> _Recorded information_
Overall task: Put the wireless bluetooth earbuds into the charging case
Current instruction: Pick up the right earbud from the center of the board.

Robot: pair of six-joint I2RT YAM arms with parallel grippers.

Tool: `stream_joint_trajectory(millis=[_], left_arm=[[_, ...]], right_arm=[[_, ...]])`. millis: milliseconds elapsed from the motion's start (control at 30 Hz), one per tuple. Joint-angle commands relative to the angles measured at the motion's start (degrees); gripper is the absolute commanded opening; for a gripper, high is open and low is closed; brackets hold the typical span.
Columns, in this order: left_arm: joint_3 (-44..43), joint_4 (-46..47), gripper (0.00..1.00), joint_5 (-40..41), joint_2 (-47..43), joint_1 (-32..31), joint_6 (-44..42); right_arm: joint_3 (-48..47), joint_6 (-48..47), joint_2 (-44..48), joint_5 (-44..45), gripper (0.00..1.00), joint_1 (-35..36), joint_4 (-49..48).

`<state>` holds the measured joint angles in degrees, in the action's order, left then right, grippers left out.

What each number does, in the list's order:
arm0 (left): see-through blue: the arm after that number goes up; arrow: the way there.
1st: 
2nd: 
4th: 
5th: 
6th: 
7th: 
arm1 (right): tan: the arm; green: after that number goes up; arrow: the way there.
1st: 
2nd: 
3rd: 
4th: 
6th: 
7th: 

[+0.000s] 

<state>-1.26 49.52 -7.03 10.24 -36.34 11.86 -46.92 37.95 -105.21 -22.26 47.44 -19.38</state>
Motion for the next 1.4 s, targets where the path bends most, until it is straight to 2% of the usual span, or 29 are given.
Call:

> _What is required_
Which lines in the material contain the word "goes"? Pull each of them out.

> _Written solution_
arm0 (left): see-through blue: the arm after that number goes up; arrow: the way there.
arm1 (right): tan: the arm; green: after that number goes up; arrow: the way there.

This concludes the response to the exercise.